● WORK INSTRUCTIONS
Give only the number of lines in the records that include "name".

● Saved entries
****

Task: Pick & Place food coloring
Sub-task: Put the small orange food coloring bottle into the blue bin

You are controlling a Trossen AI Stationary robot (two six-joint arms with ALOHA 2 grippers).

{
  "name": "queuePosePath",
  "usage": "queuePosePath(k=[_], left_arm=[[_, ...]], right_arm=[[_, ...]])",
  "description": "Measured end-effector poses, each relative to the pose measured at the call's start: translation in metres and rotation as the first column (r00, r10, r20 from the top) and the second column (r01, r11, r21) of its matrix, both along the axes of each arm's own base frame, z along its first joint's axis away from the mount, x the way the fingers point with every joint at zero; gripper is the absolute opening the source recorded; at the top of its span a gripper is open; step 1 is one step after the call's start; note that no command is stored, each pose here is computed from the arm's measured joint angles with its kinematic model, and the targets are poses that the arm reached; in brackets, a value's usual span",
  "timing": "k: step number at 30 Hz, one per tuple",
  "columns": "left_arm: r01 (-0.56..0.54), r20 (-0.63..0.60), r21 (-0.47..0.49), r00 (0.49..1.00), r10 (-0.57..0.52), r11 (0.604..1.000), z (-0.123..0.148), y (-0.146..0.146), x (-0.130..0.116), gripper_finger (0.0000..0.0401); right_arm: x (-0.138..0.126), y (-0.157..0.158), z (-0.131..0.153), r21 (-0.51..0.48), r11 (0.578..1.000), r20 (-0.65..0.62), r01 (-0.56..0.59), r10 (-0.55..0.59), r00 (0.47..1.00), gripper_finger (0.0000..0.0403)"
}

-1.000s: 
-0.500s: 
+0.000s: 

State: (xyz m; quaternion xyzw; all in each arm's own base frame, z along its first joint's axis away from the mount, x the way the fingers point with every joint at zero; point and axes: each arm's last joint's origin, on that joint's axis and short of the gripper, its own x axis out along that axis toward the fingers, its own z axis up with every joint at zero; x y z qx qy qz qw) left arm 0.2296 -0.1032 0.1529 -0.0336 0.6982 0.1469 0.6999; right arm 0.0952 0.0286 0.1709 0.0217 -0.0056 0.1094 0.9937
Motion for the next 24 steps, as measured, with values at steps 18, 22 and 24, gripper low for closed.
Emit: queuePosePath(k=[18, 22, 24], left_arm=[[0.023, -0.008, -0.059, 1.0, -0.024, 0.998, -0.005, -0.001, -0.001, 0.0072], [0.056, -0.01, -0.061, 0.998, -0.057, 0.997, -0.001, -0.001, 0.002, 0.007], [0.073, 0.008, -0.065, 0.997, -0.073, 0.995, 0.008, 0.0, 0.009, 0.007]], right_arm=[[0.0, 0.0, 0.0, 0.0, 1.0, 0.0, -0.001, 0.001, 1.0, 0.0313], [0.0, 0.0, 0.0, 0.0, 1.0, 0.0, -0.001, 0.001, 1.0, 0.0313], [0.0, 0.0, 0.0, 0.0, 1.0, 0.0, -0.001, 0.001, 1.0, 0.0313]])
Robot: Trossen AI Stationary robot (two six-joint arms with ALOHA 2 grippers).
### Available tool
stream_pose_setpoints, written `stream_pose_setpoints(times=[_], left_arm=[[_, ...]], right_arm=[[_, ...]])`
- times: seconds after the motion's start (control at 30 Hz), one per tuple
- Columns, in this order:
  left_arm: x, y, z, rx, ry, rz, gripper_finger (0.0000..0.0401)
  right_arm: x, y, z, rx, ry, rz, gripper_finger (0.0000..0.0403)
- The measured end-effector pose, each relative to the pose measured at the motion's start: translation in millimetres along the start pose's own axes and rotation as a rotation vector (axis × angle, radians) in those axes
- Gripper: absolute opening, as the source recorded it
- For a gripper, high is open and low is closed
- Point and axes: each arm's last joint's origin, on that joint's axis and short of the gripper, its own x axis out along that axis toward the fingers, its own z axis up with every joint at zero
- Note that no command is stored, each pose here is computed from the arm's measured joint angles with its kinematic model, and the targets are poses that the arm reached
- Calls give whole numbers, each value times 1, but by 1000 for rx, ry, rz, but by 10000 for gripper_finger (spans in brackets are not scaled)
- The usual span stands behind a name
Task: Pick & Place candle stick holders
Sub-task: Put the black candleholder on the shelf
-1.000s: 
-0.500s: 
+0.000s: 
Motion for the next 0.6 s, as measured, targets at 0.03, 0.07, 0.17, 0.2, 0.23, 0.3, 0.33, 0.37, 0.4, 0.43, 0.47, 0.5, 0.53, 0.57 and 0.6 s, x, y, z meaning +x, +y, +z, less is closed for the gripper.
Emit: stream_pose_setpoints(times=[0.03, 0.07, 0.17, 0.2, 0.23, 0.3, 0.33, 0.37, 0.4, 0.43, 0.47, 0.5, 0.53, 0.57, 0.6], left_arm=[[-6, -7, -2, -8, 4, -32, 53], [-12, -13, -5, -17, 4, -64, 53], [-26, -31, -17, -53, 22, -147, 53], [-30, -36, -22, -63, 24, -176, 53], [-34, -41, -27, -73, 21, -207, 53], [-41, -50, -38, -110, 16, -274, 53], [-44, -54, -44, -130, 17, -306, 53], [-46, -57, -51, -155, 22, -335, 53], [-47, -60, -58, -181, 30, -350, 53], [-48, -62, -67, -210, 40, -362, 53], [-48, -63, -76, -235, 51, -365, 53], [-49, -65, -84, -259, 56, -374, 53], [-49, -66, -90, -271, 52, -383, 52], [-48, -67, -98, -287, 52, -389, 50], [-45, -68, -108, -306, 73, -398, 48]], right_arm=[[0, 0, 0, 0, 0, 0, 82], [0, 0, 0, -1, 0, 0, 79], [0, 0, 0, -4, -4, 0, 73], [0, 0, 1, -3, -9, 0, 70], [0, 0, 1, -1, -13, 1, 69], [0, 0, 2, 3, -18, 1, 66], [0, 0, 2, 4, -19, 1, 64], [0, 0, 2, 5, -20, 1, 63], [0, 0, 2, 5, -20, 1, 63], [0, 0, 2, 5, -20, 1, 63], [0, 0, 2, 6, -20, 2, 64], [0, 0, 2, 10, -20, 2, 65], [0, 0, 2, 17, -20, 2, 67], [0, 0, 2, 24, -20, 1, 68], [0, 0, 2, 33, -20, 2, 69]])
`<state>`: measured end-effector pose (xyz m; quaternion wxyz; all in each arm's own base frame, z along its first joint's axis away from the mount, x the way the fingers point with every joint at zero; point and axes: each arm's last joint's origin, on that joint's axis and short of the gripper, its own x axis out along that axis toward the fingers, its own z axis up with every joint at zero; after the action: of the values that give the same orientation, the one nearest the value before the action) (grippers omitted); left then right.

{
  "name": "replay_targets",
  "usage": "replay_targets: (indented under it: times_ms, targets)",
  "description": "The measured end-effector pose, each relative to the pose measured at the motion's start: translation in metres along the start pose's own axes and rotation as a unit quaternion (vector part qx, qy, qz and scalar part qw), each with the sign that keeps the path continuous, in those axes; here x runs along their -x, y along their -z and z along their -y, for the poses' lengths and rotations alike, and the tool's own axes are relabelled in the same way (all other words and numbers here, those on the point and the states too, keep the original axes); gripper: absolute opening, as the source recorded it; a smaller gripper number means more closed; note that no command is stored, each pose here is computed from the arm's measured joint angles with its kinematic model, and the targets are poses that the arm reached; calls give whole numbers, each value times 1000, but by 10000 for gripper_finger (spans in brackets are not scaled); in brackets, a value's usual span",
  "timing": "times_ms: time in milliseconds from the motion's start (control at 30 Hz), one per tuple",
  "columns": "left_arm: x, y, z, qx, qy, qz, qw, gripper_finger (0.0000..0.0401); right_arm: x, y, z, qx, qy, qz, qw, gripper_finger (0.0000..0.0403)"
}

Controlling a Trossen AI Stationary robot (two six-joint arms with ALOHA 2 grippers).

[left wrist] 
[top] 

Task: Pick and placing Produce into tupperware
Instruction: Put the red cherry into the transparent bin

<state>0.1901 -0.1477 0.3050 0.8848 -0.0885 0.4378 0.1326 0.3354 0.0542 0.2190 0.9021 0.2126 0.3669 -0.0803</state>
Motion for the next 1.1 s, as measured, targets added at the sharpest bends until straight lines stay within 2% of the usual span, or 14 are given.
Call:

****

● RESULT FOR THIS TASK
3